## How to complete this task
Read through the listing and copy every line that contains the word "dark".

## Provided information
####################

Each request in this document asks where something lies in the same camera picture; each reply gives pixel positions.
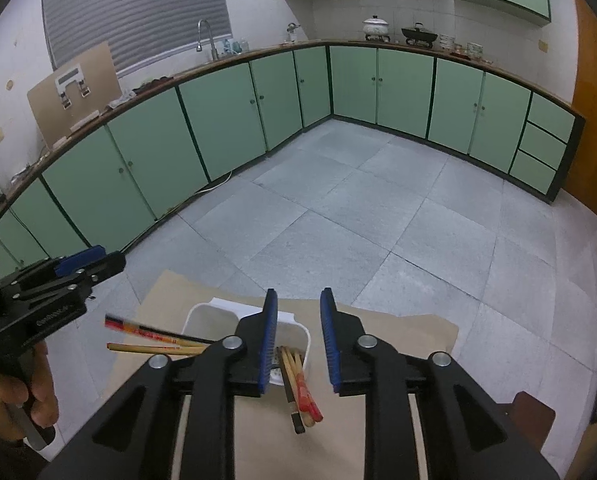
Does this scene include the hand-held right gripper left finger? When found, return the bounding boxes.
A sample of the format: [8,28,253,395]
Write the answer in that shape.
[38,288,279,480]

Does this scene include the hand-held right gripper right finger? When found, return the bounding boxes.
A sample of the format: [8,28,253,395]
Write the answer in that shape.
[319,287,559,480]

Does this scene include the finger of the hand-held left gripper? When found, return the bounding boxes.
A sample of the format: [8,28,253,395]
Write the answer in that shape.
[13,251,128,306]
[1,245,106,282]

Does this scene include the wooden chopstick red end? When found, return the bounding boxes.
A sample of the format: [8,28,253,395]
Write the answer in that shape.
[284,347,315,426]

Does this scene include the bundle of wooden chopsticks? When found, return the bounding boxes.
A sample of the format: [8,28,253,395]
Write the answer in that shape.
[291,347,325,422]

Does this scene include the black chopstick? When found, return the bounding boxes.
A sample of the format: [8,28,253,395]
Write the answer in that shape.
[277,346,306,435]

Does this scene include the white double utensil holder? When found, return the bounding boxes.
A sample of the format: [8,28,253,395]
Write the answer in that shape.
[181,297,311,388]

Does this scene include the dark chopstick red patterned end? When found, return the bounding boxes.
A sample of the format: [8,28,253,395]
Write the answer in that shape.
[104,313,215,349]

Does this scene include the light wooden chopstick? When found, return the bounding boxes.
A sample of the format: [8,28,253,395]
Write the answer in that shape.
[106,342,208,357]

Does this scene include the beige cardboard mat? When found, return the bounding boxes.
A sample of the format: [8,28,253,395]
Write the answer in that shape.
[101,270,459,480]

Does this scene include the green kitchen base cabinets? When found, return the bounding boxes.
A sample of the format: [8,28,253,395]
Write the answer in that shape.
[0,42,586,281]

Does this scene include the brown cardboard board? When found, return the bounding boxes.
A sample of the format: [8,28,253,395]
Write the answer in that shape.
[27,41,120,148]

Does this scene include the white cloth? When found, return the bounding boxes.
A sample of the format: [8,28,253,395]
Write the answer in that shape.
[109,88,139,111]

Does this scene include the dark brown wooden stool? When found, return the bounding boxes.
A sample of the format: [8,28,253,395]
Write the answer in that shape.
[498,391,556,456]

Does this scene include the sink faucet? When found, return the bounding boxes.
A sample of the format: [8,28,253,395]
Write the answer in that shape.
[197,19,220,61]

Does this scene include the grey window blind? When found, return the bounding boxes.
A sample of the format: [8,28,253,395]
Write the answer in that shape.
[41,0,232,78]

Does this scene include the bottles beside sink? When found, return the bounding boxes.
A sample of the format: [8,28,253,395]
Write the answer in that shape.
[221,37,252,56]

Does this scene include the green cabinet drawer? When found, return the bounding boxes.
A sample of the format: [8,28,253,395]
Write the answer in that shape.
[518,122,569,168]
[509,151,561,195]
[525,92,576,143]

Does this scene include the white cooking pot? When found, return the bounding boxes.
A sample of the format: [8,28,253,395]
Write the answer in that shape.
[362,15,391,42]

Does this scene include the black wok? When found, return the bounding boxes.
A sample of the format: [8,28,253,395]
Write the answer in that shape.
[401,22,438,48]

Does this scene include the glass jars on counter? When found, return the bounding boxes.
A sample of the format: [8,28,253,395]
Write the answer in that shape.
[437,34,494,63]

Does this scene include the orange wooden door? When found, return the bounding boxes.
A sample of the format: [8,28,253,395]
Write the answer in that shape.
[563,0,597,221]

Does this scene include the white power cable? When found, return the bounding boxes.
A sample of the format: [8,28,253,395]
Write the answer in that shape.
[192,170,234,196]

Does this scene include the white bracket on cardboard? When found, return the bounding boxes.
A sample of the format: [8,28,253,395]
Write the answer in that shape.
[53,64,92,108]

####################

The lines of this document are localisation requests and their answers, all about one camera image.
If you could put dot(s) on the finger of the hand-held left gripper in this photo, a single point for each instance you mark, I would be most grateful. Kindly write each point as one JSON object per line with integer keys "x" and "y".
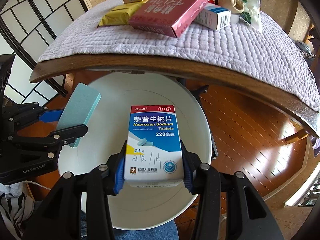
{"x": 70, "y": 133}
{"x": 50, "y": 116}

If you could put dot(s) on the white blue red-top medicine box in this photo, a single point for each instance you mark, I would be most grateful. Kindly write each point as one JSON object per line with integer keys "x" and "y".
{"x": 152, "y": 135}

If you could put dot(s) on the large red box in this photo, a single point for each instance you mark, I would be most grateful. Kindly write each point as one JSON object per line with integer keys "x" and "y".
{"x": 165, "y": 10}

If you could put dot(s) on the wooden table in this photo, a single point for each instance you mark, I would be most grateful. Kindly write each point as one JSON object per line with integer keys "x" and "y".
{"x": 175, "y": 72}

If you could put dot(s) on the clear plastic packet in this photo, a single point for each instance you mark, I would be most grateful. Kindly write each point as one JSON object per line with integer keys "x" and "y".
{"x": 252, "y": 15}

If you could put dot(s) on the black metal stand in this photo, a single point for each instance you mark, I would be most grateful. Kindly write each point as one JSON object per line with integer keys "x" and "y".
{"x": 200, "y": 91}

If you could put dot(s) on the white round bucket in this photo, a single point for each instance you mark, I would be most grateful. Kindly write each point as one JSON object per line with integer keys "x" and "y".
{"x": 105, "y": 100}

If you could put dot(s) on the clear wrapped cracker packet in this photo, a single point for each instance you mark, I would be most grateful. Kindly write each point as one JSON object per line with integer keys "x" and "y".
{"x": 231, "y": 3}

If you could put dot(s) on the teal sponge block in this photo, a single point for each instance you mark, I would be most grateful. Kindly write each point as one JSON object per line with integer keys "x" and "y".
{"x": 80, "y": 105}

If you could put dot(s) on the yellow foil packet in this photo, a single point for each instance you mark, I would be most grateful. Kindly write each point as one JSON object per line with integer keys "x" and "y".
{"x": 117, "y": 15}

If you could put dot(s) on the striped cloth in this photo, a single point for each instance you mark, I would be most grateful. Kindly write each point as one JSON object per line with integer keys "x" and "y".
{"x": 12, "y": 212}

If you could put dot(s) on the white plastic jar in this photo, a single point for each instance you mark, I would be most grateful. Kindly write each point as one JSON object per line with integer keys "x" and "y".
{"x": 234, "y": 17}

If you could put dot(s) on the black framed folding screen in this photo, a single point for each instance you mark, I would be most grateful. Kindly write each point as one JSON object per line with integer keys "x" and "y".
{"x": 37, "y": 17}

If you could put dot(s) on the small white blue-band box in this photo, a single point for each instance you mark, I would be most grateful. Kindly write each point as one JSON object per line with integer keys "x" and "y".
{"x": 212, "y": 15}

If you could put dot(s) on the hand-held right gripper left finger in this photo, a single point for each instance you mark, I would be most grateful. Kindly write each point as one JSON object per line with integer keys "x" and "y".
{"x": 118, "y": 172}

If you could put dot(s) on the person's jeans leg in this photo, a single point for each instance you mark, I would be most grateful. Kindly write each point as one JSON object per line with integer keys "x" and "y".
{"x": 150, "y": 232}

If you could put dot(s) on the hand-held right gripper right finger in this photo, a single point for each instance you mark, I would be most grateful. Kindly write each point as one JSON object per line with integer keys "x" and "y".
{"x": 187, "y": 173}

####################

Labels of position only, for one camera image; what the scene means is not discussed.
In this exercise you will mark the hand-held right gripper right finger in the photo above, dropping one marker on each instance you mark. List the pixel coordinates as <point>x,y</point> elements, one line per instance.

####################

## Exercise result
Does this scene include the dark chopstick red patterned end? When found, return the bounding boxes.
Does this scene include the dark brown wooden stool? When found, return the bounding boxes.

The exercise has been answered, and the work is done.